Regional Vice Presidents Roundtable: The Year in Review How do you anticipate that the real estate needs of the businesses and people in your region will change over the next few years?
Michael Simmons, Region 2: Many small companies in our area are merging or consolidating their branch offices. As a result, office leasing is becoming more difficult, especially for buildings geared to small space users.
Frank Ventura, Region 7: In Texas we are finally moving out of a real estate market that has been very depressed since 1985. As we bounce off the bottom, we have to be certain that we do not drown on the way up. The local financial institutions are still struggling, so there is not enough capital for even sound businesses to develop or expand. This lack of financing is not all bad, in that we are capping our construction, which should give us time to absorb some of the vacancies.
An advantage of the large amounts of vacant space in Dallas is that we have enough contiguous space to attract big corporate moves, such as Exxon, GTE, and J.C. Penney. And these corporations can get this space at a great price. Apartment sales have been strong, as have single-family home sales.
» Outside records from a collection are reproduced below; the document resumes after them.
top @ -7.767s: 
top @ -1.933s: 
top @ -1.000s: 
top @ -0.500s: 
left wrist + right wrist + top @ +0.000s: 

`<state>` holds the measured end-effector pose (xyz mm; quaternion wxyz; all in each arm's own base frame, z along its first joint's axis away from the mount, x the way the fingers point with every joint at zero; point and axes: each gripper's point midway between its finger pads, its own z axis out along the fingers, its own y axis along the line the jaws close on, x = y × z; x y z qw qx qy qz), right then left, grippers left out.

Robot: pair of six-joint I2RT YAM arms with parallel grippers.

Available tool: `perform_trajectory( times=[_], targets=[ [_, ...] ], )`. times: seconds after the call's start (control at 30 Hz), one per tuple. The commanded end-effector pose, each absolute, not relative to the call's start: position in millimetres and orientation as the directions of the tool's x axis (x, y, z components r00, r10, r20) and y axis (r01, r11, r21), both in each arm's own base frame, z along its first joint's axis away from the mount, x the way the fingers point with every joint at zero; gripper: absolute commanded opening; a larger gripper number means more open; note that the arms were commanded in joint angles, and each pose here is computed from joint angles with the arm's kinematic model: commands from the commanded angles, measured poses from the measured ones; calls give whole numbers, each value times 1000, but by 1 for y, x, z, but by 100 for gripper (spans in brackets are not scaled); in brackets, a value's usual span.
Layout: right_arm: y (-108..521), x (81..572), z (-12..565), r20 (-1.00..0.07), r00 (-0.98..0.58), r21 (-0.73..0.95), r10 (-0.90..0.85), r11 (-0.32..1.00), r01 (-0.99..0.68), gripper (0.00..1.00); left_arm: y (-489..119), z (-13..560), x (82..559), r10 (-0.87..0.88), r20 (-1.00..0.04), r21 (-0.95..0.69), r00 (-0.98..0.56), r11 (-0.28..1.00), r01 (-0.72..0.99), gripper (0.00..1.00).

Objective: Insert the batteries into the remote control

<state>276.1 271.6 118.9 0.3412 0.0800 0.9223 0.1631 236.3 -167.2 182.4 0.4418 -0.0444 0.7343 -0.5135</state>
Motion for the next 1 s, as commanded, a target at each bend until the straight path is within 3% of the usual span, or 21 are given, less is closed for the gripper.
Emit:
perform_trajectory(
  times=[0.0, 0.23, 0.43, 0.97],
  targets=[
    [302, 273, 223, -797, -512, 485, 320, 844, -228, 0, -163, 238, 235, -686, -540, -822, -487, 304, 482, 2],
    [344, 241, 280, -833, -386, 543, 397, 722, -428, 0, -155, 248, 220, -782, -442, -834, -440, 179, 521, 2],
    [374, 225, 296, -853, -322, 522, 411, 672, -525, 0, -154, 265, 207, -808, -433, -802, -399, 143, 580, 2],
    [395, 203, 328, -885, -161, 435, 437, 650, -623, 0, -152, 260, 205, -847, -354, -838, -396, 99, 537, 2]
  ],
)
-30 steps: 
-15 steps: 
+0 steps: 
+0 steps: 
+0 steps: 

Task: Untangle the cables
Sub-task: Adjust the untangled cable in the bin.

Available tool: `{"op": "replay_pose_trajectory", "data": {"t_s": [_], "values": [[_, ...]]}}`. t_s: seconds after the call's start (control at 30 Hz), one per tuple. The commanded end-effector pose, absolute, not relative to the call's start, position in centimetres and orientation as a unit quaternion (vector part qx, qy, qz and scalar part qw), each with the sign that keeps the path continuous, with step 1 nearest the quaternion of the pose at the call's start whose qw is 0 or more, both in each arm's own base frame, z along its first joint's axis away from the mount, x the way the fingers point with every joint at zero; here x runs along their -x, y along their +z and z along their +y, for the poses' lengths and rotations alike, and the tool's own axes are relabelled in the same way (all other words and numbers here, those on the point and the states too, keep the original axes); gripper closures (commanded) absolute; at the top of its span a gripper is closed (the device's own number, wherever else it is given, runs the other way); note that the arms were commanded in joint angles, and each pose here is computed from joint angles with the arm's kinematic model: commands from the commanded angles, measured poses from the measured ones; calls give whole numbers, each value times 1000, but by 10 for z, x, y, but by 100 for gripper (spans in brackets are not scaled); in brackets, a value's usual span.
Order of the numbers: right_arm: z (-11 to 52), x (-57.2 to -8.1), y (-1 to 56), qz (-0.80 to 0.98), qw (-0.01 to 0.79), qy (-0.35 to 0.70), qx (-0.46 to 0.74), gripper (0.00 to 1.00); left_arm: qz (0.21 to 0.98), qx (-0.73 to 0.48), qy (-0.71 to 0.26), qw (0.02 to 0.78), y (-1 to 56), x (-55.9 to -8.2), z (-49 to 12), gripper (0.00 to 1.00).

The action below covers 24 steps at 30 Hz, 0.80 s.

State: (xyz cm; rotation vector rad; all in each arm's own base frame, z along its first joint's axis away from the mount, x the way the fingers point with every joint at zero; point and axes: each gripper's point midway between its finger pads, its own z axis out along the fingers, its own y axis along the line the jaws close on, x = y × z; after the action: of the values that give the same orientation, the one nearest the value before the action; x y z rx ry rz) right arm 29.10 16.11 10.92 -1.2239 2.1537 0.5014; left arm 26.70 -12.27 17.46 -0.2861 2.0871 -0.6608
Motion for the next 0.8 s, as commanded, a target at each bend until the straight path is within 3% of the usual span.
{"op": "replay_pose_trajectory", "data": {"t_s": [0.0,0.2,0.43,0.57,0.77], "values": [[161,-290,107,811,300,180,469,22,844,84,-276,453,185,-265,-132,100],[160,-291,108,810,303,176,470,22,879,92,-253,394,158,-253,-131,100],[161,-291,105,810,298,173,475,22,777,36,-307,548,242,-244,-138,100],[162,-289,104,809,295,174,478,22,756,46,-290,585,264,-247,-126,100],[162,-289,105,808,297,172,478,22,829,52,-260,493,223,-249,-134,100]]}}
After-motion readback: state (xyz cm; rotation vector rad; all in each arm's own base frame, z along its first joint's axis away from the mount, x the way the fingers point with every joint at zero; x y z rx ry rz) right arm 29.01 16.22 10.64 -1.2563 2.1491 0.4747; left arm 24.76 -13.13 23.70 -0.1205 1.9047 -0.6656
We will probably see a final cleansing of troubled financial institutions in the next 18 months. If stabilization becomes a little stronger, we should see the Texas economy coming back, although it will never be as strong as in the heydays of the early 1980s. Smaller cities will take longer to come back because they do not have the economic base of Dallas or Houston.
The fact of the matter is that there is a tremendous feeling of optimism in Houston and Dallas, which can be seen in all areas of business, including real estate. We have had great press on Texas's rebound over the last six months--with justification. It is a very exciting time for us now as we glide through the entanglements of the past and emerge with more knowledge and experience and with realistic expectations of performance.
Jules Galanter, Region 9: Many of the downtown business districts in the upper Midwest are becoming overbuilt, as developers shift their emphasis from suburban areas. Suburban communities are imposing more severe impact fees, so the disparity in development costs between CBDs and outlying areas is narrowing. Suburban office parks are also suffering from continued slow absorption.
Chicago has a 14-percent vacancy rate now, but many new buildings are going up. Most of these new buildings are being built for specific companies, most of which are already located downtown. This leaves many older buildings with rising vacancies. The sale of the Sears Tower fell through in part because of the tremendous amount of available space that would be created when Sears vacates 1.8 million square feet in the building. Sears Tower is about 15 years old, and they may have a difficult time leasing that space with all the new, smart buildings that are coming on line.
Mixed-use properties are also suffering because of high office vacancies. Several such buildings have recently gone into foreclosure because the numbers would work only if the commercial space was leased up.
David Parks, Region 6: Our region is so diverse that it is difficult to generalize; each city has its own identity. Even in Kentucky, Lexington is growing, while the population of metropolitan Louisville has been stagnant for seven or eight years. At the same time, Lexington is overbuilt, with more new apartments and permits than projected growth.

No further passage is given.